We have taken the opposite of what Paul presents as being ideal for the worship environment. According to the apostle of the Gentiles, where the Spirit of the Lord is, there is freedom. In an environment devoid of prejudice, each person is free to be exactly what he is, presenting himself to God “with his face uncovered” in order to be transformed into the image of Christ. The transformation brought about by the Spirit has as its starting point what we are and not what we pretend to be. However, in an environment steeped in legalism and moralism, people prefer to use religious masks, keeping their inner conflicts confidential. The problem is aggravated when the church pressures the homosexual individual to marry. The purpose of façade marriage is to prove that behind the effeminate antics there is a closed-in straight. I know the case of an “ex-gay” who married to prove his conversion. A year later, his wife came to the pastoral office to confess that she remained intact. He had never touched her. I would love to believe that this was an exception.
Homosexuality cases even affect pastoral families. I recently learned of a pastor who sent his only 15-year-old son out of the country after he confessed to being a homosexual. Worse than this was the case of the son of a renowned American preacher, who after admitting his homosexuality, committed suicide by shooting himself in the heart.
I must clarify that at no time do I defend any kind of promiscuity, whether of a homosexual or heterosexual nature. If there are six biblical passages that condemn libidinous acts between people of the same sex, there are more than two thousand verses that denounce social injustices and condemn the abuse of economic power. It seems that the Bible is more concerned with social issues than with sexuality. Nor would Freud be able to explain our obsession with issues of this nature.
How about being more compassionate?
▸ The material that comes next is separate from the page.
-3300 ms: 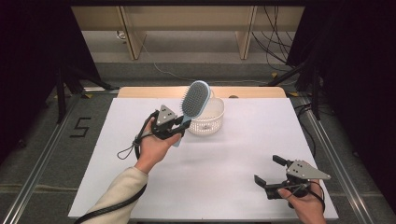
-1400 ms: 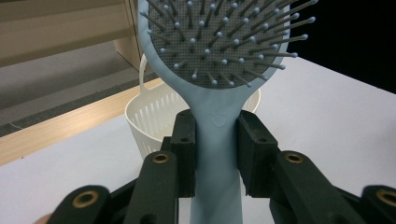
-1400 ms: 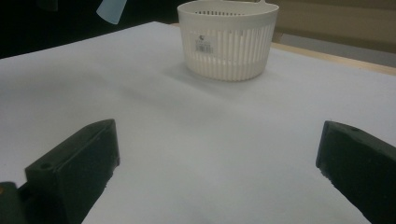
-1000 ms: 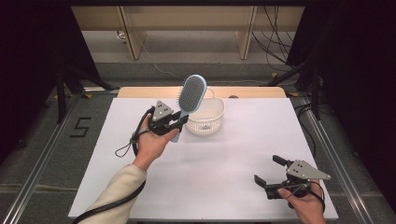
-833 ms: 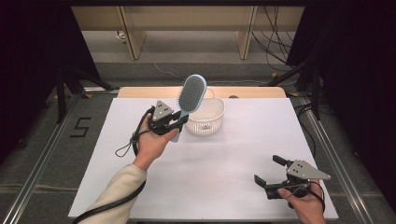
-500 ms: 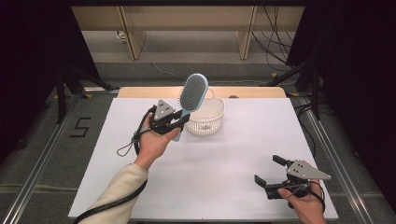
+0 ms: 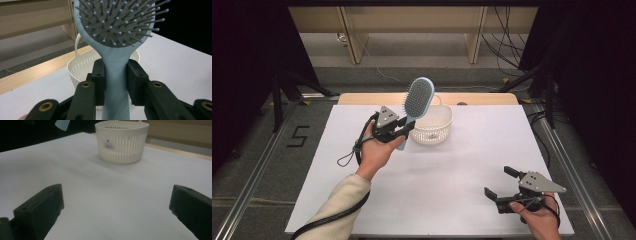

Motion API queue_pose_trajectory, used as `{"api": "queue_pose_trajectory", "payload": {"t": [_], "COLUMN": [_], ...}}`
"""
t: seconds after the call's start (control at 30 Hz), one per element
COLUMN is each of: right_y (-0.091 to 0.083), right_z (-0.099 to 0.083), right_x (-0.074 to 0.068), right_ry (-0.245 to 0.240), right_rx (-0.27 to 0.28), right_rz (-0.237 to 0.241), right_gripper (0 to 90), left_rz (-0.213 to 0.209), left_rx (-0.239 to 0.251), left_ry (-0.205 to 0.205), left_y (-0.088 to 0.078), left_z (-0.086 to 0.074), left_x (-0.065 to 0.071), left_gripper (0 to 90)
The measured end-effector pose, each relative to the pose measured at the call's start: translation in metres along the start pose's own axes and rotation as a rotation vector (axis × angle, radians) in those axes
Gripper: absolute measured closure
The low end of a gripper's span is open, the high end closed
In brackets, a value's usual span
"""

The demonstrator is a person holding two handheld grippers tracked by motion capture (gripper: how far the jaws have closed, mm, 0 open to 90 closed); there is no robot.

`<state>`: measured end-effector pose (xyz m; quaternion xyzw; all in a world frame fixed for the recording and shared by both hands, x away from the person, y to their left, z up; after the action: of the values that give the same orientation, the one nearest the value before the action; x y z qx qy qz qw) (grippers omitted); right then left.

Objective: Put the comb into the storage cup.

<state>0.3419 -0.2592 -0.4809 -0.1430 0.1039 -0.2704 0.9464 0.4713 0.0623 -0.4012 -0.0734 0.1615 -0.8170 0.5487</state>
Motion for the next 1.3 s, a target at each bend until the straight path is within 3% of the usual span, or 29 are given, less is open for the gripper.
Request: {"api": "queue_pose_trajectory", "payload": {"t": [1.3], "right_y": [0.001], "right_z": [0.000], "right_x": [0.000], "right_ry": [0.005], "right_rx": [0.008], "right_rz": [0.003], "right_gripper": [0.2], "left_rz": [0.006], "left_rx": [0.018], "left_ry": [-0.004], "left_y": [0.005], "left_z": [0.013], "left_x": [0.001], "left_gripper": [70.0]}}
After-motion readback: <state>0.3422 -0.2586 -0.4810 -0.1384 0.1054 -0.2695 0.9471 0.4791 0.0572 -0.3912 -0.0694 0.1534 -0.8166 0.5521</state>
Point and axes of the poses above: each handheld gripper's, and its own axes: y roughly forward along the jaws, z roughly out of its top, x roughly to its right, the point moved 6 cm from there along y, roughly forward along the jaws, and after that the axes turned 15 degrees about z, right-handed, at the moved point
How about letting go of our stones instead of throwing them? Before we arrogate ourselves with the cure for homosexuality, I suggest that we seek in Christ the cure for our own prejudices. The remedy has in its formula two components: grace and love. Grace to forgive. Love to welcome. The rest, let us leave it to the Holy Spirit.
 2 Corinthians 3:18
PS So long after the abolition of slavery in Brazil, blacks are still discriminated against. Apparently, a pen on a piece of paper is not enough to abolish one of the cruelest human ills: prejudice. What happened to journalist Maju Coutinho, the time girl at Jornal Nacional is sad proof of that. And by the way, even if homosexuals manage to guarantee all their civil rights, they will still have to deal with prejudice for a long time. It is the type of stain that is only removed with the continuous application of the most powerful bleach: love. It may take a few generations before we get rid of this curse that has been with us since the dawn of humanity.